Our powerful reactions to receiving criticism are linked to the innate emotions of shame and anger. Evolved for survival in primitive circumstances, these sometimes overwhelming reactions do not always serve us well in civilized situations. Extreme reactions to real or perceived criticism can lead to serious psychological illnesses such as depression, addiction and eating disorders. This book gives the reader an understanding of the evolutionary function of shame and anger and the destructive ways in which they can manifest themselves in criticism situations. To help with this problem, the author describes techniques as old as yoga and as new as neurofeedback for quieting powerful emotions and becoming more confident in the face of criticism. These techniques can be used by adults and taught to children to help avoid many of the painful and destructive emotional experiences that shape our self-image and often set the stage for depression and other emotional disorders.

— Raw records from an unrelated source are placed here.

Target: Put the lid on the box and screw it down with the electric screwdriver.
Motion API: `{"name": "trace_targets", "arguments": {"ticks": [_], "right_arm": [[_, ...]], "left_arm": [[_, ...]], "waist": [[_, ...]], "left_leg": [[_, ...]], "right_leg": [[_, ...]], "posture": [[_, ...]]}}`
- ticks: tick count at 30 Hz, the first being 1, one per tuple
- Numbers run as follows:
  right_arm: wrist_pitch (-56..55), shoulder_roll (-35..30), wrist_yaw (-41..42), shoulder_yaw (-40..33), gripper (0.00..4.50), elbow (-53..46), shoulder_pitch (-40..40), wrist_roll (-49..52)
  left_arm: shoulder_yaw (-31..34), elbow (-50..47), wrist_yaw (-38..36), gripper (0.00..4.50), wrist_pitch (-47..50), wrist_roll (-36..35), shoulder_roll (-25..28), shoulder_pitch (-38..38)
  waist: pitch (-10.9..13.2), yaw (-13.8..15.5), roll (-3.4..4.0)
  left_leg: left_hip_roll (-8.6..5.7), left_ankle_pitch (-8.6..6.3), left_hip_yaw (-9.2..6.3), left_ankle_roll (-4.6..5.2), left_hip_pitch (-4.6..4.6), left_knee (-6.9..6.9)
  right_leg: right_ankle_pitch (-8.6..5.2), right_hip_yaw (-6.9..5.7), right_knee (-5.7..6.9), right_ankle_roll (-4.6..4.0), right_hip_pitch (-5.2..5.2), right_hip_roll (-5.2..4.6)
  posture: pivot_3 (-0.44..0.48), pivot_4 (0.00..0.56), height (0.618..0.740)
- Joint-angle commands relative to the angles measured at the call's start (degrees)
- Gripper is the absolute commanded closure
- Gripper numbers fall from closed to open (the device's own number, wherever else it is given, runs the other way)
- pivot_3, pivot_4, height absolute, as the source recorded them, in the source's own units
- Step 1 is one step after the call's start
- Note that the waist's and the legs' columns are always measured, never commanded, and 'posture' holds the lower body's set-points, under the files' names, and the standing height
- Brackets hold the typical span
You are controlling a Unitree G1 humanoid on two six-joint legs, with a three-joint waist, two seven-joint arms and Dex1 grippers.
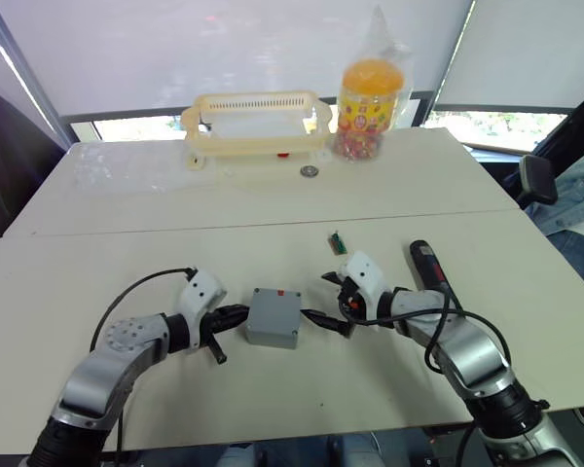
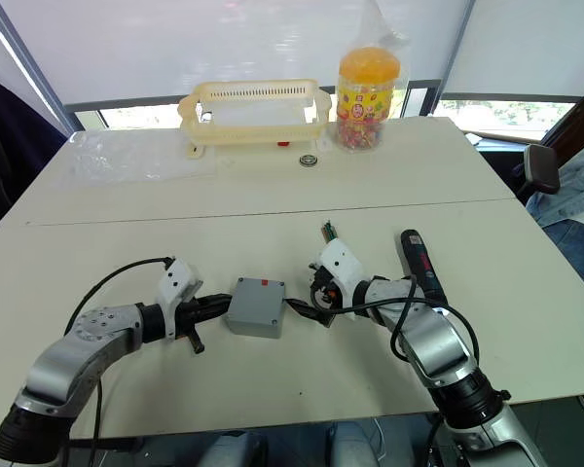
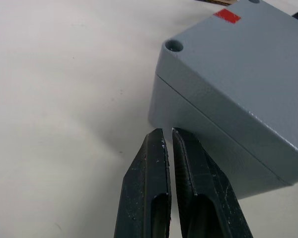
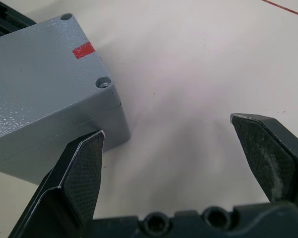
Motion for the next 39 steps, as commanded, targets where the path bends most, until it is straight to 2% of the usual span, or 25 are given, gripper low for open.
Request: {"name": "trace_targets", "arguments": {"ticks": [1,3,6,11,13,16,20,25,30,39], "right_arm": [[-0.46,-0.18,0.32,-2.66,0.06,-1.91,-1.20,1.46],[1.40,-0.46,0.96,-7.97,0.06,-3.02,-1.78,5.19],[4.37,-2.18,2.09,-17.37,0.06,-3.77,-3.52,11.68],[5.75,-4.59,0.55,-25.93,0.06,-0.39,-5.20,15.53],[4.60,-4.93,-0.95,-25.69,0.06,2.02,-5.22,13.74],[2.11,-3.03,-4.33,-23.18,0.06,7.48,-7.32,10.74],[-0.35,0.17,-6.18,-19.87,0.06,13.59,-10.58,8.71],[-6.65,4.96,-8.77,-15.58,0.06,24.04,-14.55,4.19],[-14.00,8.38,-11.29,-14.36,0.06,32.62,-16.48,0.85],[-19.35,12.82,-10.96,-13.23,0.06,40.21,-19.02,-0.53]], "left_arm": [[0.80,-2.80,-1.32,4.24,0.16,-2.00,0.73,0.38],[2.87,-3.13,-2.87,4.24,0.43,-3.08,2.93,0.62],[7.71,-2.67,-8.04,4.24,1.38,-5.79,9.77,0.15],[13.64,-1.31,-15.25,4.24,8.57,-14.66,19.46,-9.25],[13.55,-1.27,-16.46,4.24,10.61,-17.02,20.60,-12.80],[12.57,-0.90,-15.90,4.24,13.34,-20.12,19.43,-18.41],[11.34,-1.26,-14.02,4.24,15.17,-21.25,17.52,-21.33],[7.98,-6.74,-12.44,4.24,15.29,-19.54,18.13,-18.66],[6.72,-8.67,-9.83,4.24,14.05,-17.31,18.01,-16.89],[6.40,-9.81,-7.94,4.24,12.39,-15.56,17.76,-12.63]], "waist": [[0.00,-0.02,0.00],[0.00,-0.01,0.00],[0.01,-0.04,0.00],[0.01,0.15,-0.01],[0.01,-0.12,0.00],[0.01,-0.38,0.00],[0.01,-1.01,0.01],[0.01,-1.71,0.01],[0.01,-1.67,0.01],[0.02,-1.84,0.02]], "left_leg": [[0.00,0.00,0.00,0.00,0.00,0.00],[0.00,0.00,0.00,0.00,0.00,0.00],[0.02,0.00,-0.01,0.00,-0.01,0.00],[0.02,0.00,-0.01,0.01,0.03,0.00],[0.01,-0.02,0.00,0.03,0.19,0.00],[-0.01,-0.06,0.17,0.11,0.46,-0.04],[0.00,-0.06,0.20,0.11,0.52,-0.07],[0.04,-0.05,0.11,0.10,0.50,-0.11],[0.02,-0.04,0.08,0.07,0.49,-0.11],[0.03,-0.04,0.04,0.07,0.50,-0.12]], "right_leg": [[0.00,0.00,0.00,0.00,0.00,0.00],[0.00,0.00,0.00,0.00,0.00,0.00],[0.00,0.00,0.01,0.00,0.00,0.01],[-0.01,-0.17,-0.03,-0.01,0.12,0.04],[-0.01,-0.18,-0.09,0.00,0.31,0.03],[-0.03,-0.04,-0.12,0.03,0.51,-0.01],[-0.02,0.01,-0.03,0.02,0.46,0.09],[-0.03,0.03,0.04,0.02,0.41,0.09],[-0.02,0.10,0.02,0.02,0.39,0.06],[-0.02,0.10,0.04,0.02,0.36,0.07]], "posture": [[0.000,0.150,0.740],[0.000,0.150,0.740],[0.000,0.150,0.740],[0.000,0.150,0.740],[0.000,0.150,0.740],[0.000,0.150,0.740],[0.000,0.150,0.740],[0.000,0.150,0.740],[0.000,0.150,0.740],[0.000,0.150,0.740]]}}
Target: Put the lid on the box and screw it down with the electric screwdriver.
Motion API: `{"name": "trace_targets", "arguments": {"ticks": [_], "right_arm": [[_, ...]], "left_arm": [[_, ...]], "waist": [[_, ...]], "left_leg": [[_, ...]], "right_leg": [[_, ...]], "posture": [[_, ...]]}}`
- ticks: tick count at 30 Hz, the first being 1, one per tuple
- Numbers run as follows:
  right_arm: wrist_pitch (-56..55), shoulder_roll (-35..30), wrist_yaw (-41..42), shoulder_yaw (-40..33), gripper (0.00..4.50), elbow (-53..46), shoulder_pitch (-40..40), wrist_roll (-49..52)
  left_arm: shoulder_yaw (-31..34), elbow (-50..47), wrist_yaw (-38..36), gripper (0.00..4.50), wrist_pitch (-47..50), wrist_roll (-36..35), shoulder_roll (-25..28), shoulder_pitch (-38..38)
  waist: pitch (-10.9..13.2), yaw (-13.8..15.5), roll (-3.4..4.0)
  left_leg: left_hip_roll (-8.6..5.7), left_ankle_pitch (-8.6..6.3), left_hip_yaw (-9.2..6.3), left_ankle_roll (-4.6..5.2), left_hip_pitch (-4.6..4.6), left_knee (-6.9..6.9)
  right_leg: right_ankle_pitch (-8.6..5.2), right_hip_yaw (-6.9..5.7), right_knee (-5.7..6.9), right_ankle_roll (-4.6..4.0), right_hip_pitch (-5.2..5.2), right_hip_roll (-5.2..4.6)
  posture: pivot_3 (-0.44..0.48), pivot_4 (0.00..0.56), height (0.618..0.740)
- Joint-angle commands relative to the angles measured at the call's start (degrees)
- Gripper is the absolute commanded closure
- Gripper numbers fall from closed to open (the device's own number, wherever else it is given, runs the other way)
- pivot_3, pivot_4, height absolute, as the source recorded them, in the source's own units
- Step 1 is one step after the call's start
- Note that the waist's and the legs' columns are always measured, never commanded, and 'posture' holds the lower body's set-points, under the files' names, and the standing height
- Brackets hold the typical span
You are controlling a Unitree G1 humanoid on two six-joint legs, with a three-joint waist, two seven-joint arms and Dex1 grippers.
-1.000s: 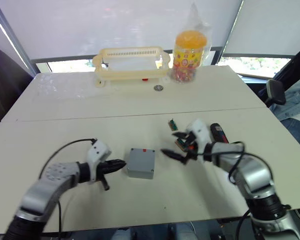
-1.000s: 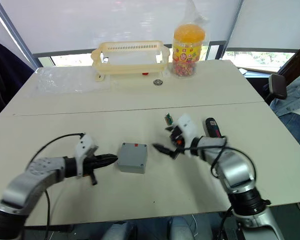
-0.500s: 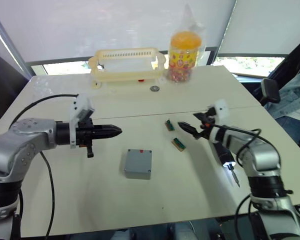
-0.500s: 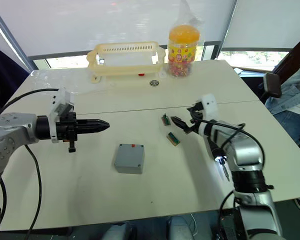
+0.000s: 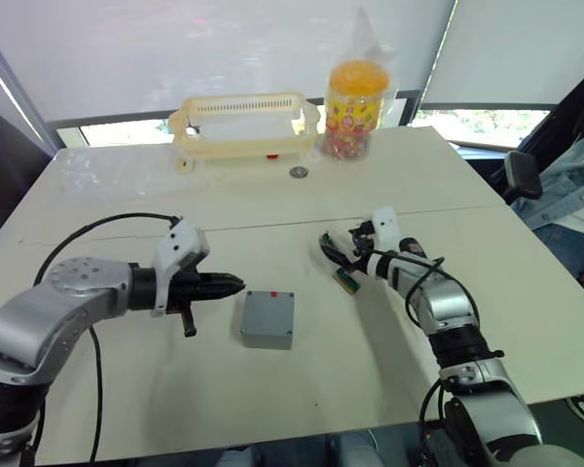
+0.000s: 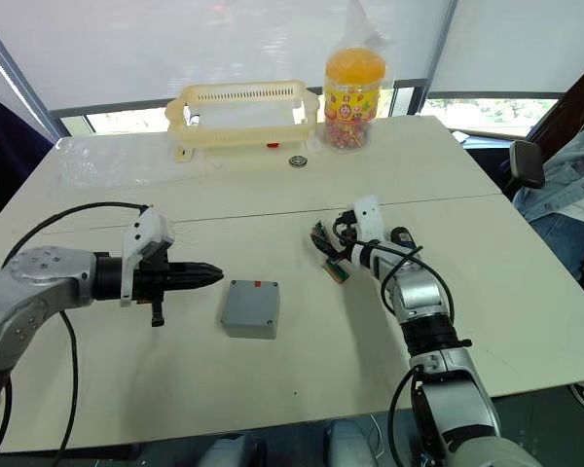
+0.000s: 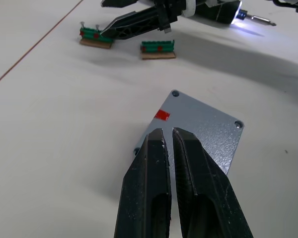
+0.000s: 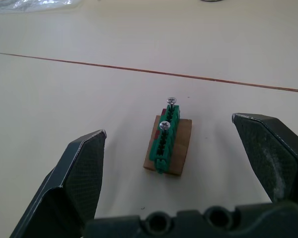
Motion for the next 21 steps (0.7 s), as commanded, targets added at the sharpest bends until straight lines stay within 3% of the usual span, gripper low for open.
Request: {"name": "trace_targets", "arguments": {"ticks": [1,7,10,16,17,21], "right_arm": [[-2.95,1.19,-0.31,-0.18,0.06,1.26,-2.50,-0.70],[-4.94,2.29,-0.55,-0.18,0.06,3.39,-2.75,-1.71],[-5.43,2.41,-0.61,-0.13,0.94,3.84,-2.71,-2.18],[-6.09,2.74,-0.85,-0.15,4.12,4.79,-2.87,-2.75],[-6.14,2.91,-0.99,-0.27,4.46,5.00,-2.88,-2.70],[-6.16,3.22,-1.28,-0.39,4.46,5.27,-3.09,-2.81]], "left_arm": [[0.24,-2.35,0.66,4.24,-1.78,1.19,0.35,0.83],[0.39,-2.66,2.37,4.24,-1.67,1.21,-0.98,1.17],[0.35,-2.62,2.68,4.24,-1.57,1.10,-1.14,1.07],[0.34,-2.64,2.98,4.24,-1.69,1.19,-1.25,1.41],[0.31,-2.68,3.07,4.24,-1.73,1.23,-1.31,1.50],[0.20,-2.86,3.29,4.24,-1.96,1.56,-1.45,2.05]], "waist": [[0.00,-0.02,0.00],[0.00,0.08,0.00],[0.00,0.00,0.00],[0.00,-0.02,0.00],[0.00,-0.02,0.00],[0.00,-0.03,0.00]], "left_leg": [[0.00,0.00,0.00,0.00,0.00,0.00],[-0.01,0.01,-0.01,-0.01,0.00,-0.01],[-0.01,0.01,-0.01,-0.01,0.01,-0.01],[-0.01,0.01,-0.01,-0.01,0.01,-0.01],[-0.01,0.01,-0.01,-0.01,0.01,-0.01],[-0.01,0.01,-0.01,-0.01,0.02,-0.01]], "right_leg": [[0.00,0.00,0.00,0.00,0.00,0.00],[0.00,0.01,0.01,0.00,0.00,-0.01],[0.00,0.01,0.02,0.00,0.00,-0.01],[0.00,0.01,0.06,0.00,-0.02,0.00],[0.00,0.01,0.06,0.00,-0.02,0.00],[0.00,0.01,0.07,0.00,-0.02,0.00]], "posture": [[0.000,0.150,0.740],[0.000,0.150,0.740],[0.000,0.150,0.740],[0.000,0.150,0.740],[0.000,0.150,0.740],[0.000,0.150,0.740]]}}
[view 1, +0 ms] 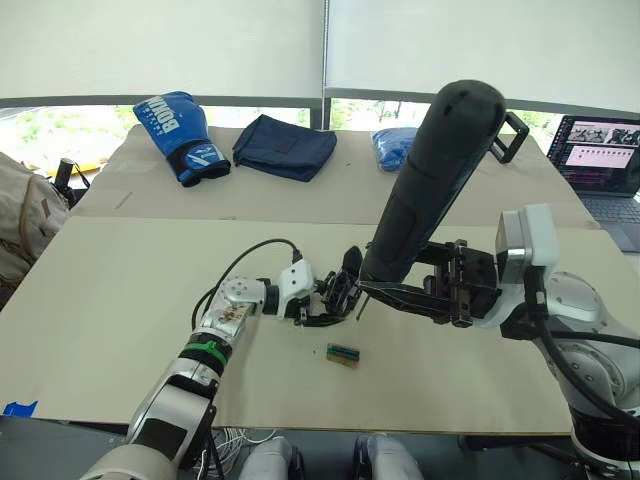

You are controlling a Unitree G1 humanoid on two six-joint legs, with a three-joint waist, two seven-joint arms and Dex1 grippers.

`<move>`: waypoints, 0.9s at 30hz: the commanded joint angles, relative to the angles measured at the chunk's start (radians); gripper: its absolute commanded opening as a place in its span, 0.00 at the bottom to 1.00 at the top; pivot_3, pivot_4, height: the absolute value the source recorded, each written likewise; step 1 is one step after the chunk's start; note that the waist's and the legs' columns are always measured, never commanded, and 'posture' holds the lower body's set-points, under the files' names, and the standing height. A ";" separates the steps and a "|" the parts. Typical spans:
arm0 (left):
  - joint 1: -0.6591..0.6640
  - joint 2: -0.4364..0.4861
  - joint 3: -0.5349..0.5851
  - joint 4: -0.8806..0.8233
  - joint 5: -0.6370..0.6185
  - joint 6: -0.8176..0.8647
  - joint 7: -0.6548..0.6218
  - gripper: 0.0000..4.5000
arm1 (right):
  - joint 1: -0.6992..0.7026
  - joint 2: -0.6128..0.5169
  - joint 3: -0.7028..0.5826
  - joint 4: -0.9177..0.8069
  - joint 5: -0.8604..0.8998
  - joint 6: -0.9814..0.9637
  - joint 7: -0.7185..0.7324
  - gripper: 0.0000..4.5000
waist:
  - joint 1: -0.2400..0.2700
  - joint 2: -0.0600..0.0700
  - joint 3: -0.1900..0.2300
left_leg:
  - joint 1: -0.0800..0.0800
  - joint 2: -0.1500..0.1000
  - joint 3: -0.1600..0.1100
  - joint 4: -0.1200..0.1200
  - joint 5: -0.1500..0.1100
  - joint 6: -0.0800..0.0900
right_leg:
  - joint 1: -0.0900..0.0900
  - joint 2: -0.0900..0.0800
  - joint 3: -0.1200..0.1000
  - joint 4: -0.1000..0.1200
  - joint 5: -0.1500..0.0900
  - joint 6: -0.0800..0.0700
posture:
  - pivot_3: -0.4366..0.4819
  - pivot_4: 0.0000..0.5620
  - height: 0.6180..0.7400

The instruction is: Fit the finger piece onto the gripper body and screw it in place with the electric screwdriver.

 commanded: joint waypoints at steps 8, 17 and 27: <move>0.179 0.009 0.028 -0.335 -0.020 0.205 0.134 0.99 | -0.013 -0.002 -0.029 -0.034 0.028 -0.011 0.002 0.44 | -0.001 0.000 0.000 | 0.000 0.000 0.000 0.000 0.000 0.000 | 0.000 0.000 0.001 0.001 0.000 0.000 | 0.48 0.27 1.00; 0.251 -0.012 -0.008 -0.444 0.000 0.263 0.213 0.99 | -0.022 0.003 -0.020 -0.029 0.021 -0.012 0.002 0.44 | 0.003 0.000 0.000 | 0.000 0.000 0.000 0.000 0.000 0.000 | 0.000 -0.001 0.001 0.001 0.000 0.000 | 0.48 0.27 1.00; 0.230 -0.015 -0.015 -0.408 0.014 0.269 0.254 0.62 | -0.031 0.009 -0.015 -0.025 0.012 -0.016 -0.003 0.44 | 0.002 0.000 0.000 | 0.001 0.000 0.000 0.000 0.000 0.000 | 0.000 -0.001 0.001 0.001 0.000 0.000 | 0.48 0.27 1.00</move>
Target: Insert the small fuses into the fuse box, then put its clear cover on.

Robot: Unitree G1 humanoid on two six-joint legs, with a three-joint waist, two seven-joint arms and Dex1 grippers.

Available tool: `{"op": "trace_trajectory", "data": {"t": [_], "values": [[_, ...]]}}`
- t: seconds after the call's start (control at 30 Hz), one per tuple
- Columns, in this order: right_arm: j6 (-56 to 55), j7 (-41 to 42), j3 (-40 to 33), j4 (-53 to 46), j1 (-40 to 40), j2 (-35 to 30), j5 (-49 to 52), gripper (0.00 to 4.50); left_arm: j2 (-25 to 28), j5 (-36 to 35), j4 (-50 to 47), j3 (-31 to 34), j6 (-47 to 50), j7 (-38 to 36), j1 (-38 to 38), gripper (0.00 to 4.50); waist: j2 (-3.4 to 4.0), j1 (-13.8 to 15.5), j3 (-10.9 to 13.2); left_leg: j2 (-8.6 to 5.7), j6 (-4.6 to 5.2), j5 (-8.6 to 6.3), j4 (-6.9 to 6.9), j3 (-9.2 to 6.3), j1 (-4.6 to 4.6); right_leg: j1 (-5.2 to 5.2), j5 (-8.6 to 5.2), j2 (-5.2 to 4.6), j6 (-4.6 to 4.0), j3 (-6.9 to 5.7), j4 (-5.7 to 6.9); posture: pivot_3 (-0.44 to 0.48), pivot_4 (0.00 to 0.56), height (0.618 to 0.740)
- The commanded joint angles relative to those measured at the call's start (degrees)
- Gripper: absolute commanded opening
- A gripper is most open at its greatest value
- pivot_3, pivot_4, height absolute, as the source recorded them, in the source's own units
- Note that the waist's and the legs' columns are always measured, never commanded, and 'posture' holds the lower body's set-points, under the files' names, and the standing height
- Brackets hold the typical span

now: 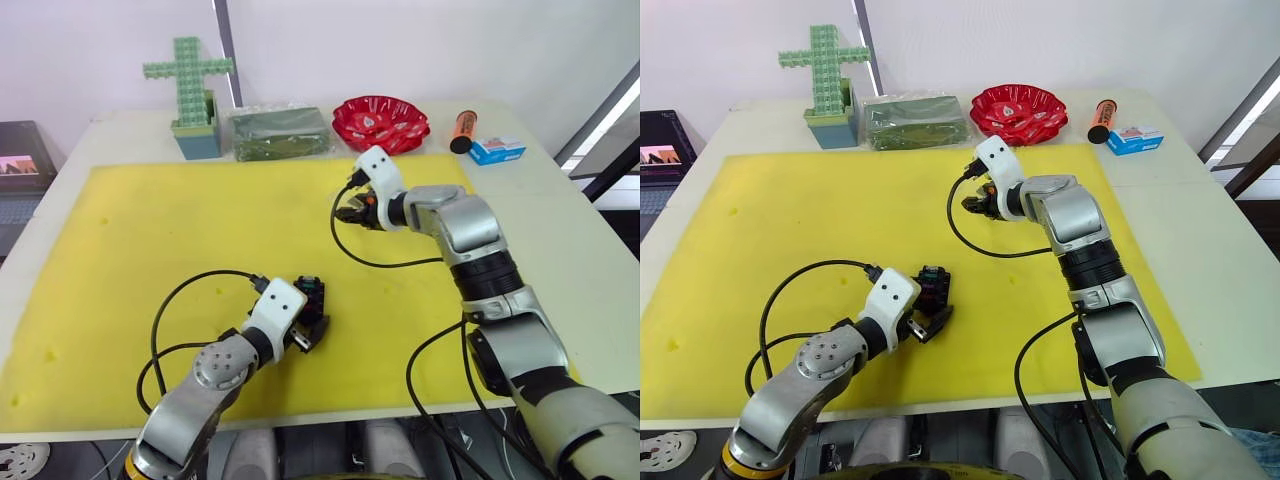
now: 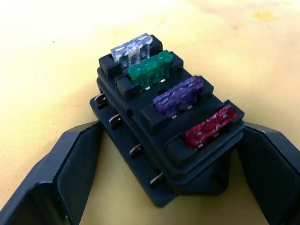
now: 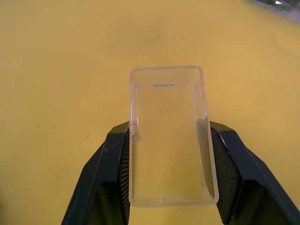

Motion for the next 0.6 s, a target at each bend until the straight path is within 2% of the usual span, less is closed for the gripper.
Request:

The Survivor’s Guide to Sex

The Survivor’s Guide to Sex: How to Have an Empowered Sex Life After Child Sexual Abuse, by Staci Haines (1999)

Based on the author’s extensive training and experience in working with abuse survivors, The Survivor’s Guide to Sex offers an affirming, sex-positive approach to recovery from incest and rape. While most books on the topic broach sexuality only to reassure women that it is alright to say “no” to unwanted sex, this one encourages women to learn how to say “yes” to their own desires and on their own terms.

Points of discussion include problems common to women survivors. Haines teaches survivors to embrace their own sexual choices and preferences, learn about their own sexual response cycles, and heal through masturbation, sexual fantasy, and play. The Survivor’s Guide to Sex includes resources, bibliography, and an index.